Elk, there are two reasons I am hesitant to cross swords with you. The first is my inherent and well known non-confrontational and gentle nature and second, they you have a wealth of actual experience dealing with these matters.

But I’m going to do it anyway.

The time to deal with and discount any pol is the nanosecond they hit ones personal threshold for BS. I think we agree that actions, not words are what matter and some actions are so abhorrent to the idea of conservatism that an automatic DQ is applied.

Memories are funny things. We paint some with vivid colors and they always look shiny and new in the theater of the mind. Others we compartmentalize and bury so deep that Agent K and his neurolyzer could be put out of a job.

Rand Paul spent several weeks siding with every piece of leftist verbage and policy that fell within the time frame. During that period, FR was awash with people rightly commenting in that leftism and vows were made.

I was one of the people who correctly pointed out that those vows, as always, would be discarded as soon as “The Fear” staged it’s inevitable return. This feat of Prophecy is akin to predicting the sun’s rise in the east, but with every Paul, every Romney, every one of these leftist idiots, the sheep always run to the salvation du’jour, no matter what. Because it’s a lesser evil.

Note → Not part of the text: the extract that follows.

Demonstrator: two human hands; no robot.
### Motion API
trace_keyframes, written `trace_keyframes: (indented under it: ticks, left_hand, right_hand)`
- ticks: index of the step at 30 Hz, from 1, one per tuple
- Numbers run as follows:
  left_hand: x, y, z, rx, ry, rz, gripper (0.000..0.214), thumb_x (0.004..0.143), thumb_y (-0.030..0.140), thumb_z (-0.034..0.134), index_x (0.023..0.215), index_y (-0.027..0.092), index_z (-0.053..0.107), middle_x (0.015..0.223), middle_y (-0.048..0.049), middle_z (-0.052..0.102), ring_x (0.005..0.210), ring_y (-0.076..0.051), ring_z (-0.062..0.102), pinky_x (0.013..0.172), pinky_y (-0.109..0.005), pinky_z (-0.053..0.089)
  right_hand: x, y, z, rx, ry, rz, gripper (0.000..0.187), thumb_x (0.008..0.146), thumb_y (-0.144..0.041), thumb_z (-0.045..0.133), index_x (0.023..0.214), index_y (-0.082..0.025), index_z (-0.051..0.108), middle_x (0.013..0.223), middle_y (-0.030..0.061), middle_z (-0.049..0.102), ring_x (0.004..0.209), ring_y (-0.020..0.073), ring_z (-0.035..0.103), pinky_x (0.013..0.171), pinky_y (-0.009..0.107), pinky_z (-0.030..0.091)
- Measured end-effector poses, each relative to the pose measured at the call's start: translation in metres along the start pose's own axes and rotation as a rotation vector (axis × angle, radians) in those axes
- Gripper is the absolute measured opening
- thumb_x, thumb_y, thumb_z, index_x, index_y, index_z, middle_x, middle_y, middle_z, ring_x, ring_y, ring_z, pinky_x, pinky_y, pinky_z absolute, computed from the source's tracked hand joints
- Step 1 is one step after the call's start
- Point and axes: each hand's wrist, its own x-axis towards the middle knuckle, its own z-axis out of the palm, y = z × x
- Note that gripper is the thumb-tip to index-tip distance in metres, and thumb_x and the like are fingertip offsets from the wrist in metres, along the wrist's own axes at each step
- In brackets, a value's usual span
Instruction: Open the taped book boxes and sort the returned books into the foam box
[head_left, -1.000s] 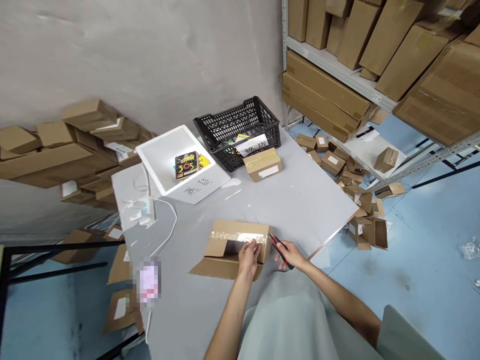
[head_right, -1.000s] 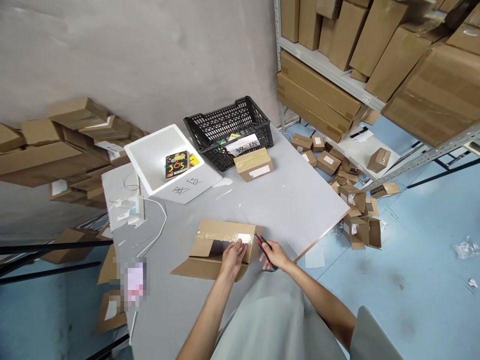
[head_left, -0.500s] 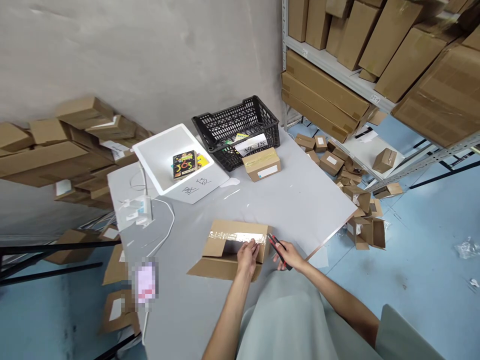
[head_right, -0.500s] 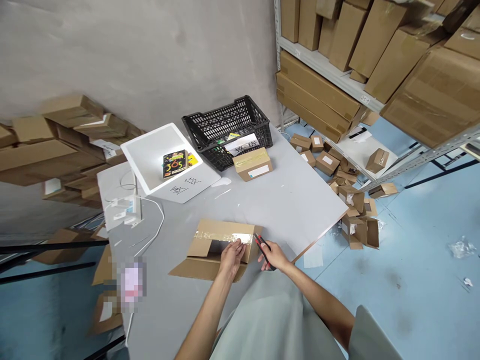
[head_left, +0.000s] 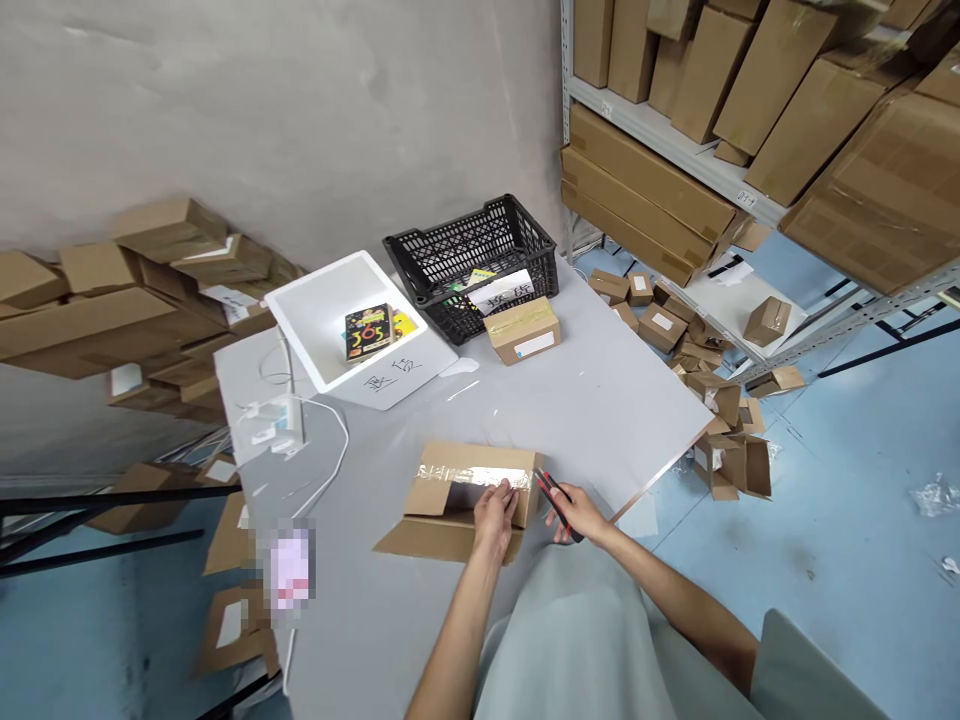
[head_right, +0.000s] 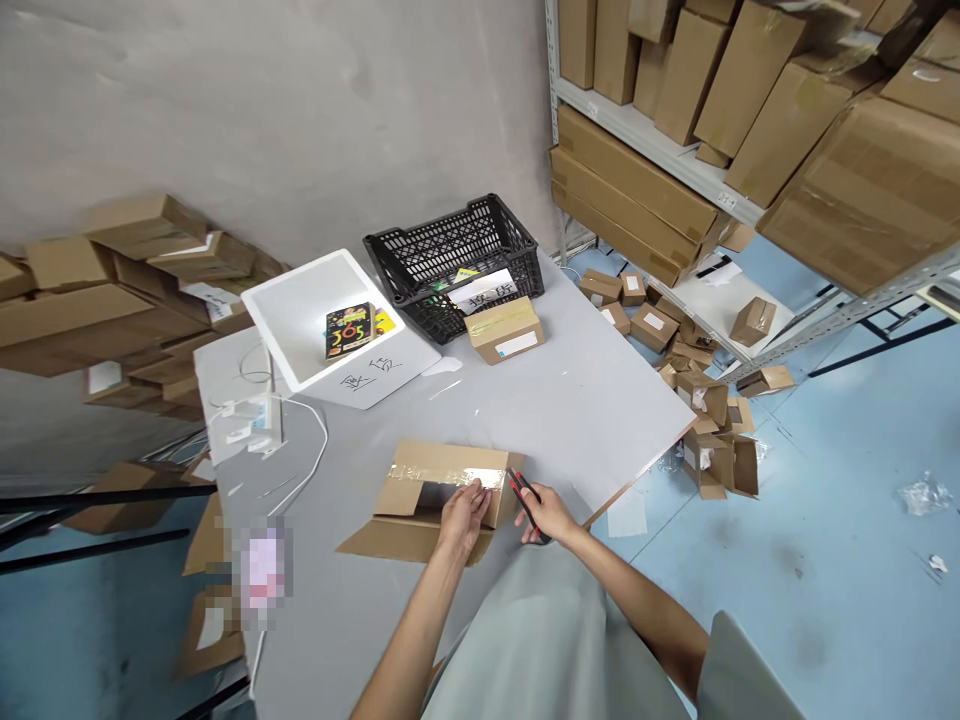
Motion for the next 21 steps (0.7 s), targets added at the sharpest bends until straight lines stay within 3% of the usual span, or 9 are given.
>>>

Paul happens to be right on a very narrow scope of issues. And very very wrong on many more. His actions of pushing the wrong, siding with and protecting GOP misleadership and backing profoundly liberal ideas is what DQs him not only today, but pretty much weekly since his election. Many had high hopes for him. Many claimed that he was his own man, not Ron Jr. Many say that in America everyone is their own man and the sins of the father and blah blah blah ad infinitium.

Rand id Ron in youngface. The sins of the father are his own since he adopted most of them. His actions speak louder than his words and those actions DQ him from consideration.

If that standard applied across the board adds up to Hillary, then the fault lies in our mewling acceptance of liberals in our own ranks that work tirelessly to enshrine one liberal savior after another in the Cooperstown of right wing politics.

The solution is as it always has been. Stop fawning over and electing liberals calling themselves conservative or even Republican when their actions mark them as leftist garbage.

We saw it throughout the past 3 election cycles and it is worse than ever this one especially with the circus of Trump.

Get them out early and often. Support actual conservatives early and always.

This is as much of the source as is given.